Calisto, nymphe suivante de Diane, a fait vœu de chasteté pour servir la déesse. Jupiter, ayant aperçu la nymphe, a résolu de la séduire. Pour ce faire, il emprunte les traits de Diane, et sous cette apparence, arrivera à ses fins. Junon, épouse du plus puissant des dieux, est jalouse et pour se venger transforme Calisto en ourse. Jupiter, bien que décidé à rendre forme humaine à la nymphe, ne peut aller contre le destin. Il donne à la nymphe en compensation l'immortalité sous la forme d'une constellation, la Grande Ourse.

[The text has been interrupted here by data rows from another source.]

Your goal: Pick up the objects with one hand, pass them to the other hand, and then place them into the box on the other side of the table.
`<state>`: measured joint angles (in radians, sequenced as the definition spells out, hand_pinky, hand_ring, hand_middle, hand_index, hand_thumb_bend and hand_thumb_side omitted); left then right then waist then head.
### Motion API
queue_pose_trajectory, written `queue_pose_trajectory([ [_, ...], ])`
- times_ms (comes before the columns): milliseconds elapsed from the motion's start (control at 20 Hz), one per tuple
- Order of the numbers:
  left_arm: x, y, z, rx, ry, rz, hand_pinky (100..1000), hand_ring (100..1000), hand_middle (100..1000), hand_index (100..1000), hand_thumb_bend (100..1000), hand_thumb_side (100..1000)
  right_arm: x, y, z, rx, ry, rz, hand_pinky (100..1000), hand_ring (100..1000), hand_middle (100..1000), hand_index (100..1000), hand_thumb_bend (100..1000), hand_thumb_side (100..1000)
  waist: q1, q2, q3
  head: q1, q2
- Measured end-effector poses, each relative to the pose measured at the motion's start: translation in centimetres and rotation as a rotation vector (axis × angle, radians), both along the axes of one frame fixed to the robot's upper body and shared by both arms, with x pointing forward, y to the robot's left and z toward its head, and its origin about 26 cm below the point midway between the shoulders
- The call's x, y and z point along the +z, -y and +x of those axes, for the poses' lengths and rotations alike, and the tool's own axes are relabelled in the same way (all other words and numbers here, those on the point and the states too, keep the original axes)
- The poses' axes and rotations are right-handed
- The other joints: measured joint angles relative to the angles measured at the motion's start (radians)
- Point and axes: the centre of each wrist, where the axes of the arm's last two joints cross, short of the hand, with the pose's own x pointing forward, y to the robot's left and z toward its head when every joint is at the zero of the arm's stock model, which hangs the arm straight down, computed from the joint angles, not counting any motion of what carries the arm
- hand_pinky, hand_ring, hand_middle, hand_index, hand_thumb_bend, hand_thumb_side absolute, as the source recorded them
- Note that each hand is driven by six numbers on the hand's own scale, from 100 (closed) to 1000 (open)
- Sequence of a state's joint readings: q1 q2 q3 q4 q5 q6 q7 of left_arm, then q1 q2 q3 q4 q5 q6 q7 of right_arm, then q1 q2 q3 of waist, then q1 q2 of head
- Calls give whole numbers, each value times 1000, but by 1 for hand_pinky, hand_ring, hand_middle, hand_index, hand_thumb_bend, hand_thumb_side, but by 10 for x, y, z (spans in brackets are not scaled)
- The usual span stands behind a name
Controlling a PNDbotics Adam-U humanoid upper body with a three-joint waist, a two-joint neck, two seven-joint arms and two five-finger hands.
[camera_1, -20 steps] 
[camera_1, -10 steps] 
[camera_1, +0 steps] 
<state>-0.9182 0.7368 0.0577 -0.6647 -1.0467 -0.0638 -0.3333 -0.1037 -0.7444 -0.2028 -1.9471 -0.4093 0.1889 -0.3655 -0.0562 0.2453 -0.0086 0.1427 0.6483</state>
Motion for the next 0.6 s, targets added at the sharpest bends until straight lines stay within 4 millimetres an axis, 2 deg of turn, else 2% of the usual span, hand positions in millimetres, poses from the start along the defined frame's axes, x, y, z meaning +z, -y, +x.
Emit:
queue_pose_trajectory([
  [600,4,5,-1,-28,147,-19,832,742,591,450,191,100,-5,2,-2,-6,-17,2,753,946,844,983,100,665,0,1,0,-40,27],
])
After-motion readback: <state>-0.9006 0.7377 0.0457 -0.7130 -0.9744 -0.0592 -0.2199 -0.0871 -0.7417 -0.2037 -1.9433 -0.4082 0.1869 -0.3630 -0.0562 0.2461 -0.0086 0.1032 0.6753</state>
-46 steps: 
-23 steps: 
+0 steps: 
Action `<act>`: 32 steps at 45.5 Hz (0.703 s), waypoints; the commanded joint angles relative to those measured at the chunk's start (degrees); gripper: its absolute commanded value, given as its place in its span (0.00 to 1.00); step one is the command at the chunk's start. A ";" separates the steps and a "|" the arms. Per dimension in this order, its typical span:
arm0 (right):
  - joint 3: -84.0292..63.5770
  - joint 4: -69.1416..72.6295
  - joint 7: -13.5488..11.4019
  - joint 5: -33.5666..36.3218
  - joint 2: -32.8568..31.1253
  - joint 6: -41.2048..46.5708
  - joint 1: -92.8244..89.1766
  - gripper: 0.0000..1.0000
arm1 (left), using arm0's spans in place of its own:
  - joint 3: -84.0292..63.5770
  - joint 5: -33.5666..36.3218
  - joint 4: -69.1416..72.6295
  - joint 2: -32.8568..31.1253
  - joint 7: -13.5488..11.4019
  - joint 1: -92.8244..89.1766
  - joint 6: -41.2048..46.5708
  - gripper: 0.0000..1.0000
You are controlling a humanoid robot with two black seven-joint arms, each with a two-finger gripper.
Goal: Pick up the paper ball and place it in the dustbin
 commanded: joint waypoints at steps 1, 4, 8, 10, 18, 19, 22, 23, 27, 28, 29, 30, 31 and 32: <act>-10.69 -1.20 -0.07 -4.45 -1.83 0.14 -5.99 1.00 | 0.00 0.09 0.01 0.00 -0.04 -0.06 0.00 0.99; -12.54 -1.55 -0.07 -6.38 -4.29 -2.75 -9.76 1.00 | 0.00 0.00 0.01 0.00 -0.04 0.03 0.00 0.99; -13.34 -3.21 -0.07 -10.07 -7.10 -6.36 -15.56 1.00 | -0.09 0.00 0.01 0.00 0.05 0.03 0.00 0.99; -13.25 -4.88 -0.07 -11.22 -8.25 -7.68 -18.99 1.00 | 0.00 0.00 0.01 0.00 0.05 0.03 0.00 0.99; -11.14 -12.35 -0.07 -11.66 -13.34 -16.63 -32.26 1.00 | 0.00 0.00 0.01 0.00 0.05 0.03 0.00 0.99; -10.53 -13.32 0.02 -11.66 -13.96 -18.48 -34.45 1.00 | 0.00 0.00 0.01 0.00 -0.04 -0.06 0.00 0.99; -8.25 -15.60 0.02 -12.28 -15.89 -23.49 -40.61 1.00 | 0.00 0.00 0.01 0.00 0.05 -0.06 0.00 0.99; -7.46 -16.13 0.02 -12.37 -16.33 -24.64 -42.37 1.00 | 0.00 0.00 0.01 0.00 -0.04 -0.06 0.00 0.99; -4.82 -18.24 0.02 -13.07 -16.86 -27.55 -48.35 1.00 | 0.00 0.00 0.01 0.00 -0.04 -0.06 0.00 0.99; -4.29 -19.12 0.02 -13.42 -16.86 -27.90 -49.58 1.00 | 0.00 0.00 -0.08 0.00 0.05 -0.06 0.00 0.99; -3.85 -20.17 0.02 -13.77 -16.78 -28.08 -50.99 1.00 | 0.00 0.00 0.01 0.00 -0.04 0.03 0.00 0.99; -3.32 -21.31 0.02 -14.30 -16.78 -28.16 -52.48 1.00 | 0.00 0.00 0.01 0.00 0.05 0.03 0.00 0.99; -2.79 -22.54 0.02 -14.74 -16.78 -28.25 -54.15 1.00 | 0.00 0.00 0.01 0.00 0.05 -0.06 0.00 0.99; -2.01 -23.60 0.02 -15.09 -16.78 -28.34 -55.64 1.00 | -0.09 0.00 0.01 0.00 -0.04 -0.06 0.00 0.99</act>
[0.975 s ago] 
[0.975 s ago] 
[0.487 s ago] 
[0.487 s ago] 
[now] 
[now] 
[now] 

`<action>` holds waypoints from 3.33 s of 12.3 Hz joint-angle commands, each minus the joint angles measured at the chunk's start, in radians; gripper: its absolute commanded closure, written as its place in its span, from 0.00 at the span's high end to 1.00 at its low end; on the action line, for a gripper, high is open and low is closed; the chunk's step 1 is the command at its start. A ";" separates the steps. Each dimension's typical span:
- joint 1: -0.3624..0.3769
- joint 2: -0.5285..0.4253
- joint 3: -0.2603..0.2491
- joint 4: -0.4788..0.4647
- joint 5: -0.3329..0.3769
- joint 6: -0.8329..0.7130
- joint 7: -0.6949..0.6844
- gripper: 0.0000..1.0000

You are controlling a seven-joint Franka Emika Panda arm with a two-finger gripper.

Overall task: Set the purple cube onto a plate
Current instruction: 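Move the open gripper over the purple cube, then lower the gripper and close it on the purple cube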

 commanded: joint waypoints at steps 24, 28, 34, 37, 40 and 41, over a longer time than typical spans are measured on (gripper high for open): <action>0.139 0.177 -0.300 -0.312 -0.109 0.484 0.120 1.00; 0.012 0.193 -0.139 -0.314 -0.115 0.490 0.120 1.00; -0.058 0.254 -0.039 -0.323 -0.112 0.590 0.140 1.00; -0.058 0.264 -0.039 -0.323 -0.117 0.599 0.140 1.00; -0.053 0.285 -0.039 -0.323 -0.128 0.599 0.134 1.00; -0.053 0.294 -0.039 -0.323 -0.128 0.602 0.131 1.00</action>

Calisto se désaltère à une source que Jupiter a fait surgir. Photo Klara BecK
Autour de cette trame mythologique, le librettiste tisse une histoire foisonnante de personnages variés et d'épisodes connexes : l'intervention des satyres, la romance entre Endimione et Diane, les amours contrariés de la nymphe Linfea etc...Aucun de ces épisodes n'est gratuit et s'intègre harmonieusement dans la trame de départ. Tous offrent au compositeur un canevas et une galerie de personnages propres à susciter son inspiration. Si le récitatif monteverdien est dominant, il y a plusieurs beaux airs. Junon bénéficiera par exemple d'un air magnifique au troisième acte : Mogli miei sconsolate, . Callisto aura aussi les plus beaux airs de la partition. Son terzetto avec Jupiter et Mercurio, au troisième acte, au cours duquel le plus grand des dieux lui révèle ce que sera sa destinée, Al cielo s'ascenda. est un sommet de la partition. Ce poignant lamento est construit autour d'une superbe chaconne qui devait plaire à Cavalli car il l'a développée dans une remarquable sonata a tre instrumentale en la mineur, pour deux dessus et le continuo, contemporaine. Le comique est souvent présent dans le personnage de Mercurio, entremetteur et organisateur des plaisirs de Jupiter ou encore dans ceux de Pan et Satirino. Ces derniers personnages sont ambigus et leur truculente brutalité ne peut cacher leur frustration, très présente dans l'air de Pan : Numi sevatici, custodii e genii.... Mis à part quelques épisodes comiques, c'est plutôt un vision en demi-teintes, élégiaque, voire mélancolique qui domine dans la musique comme le montre bien la scène finale, bien éloignée des réjouissances générales des opéras seria à venir.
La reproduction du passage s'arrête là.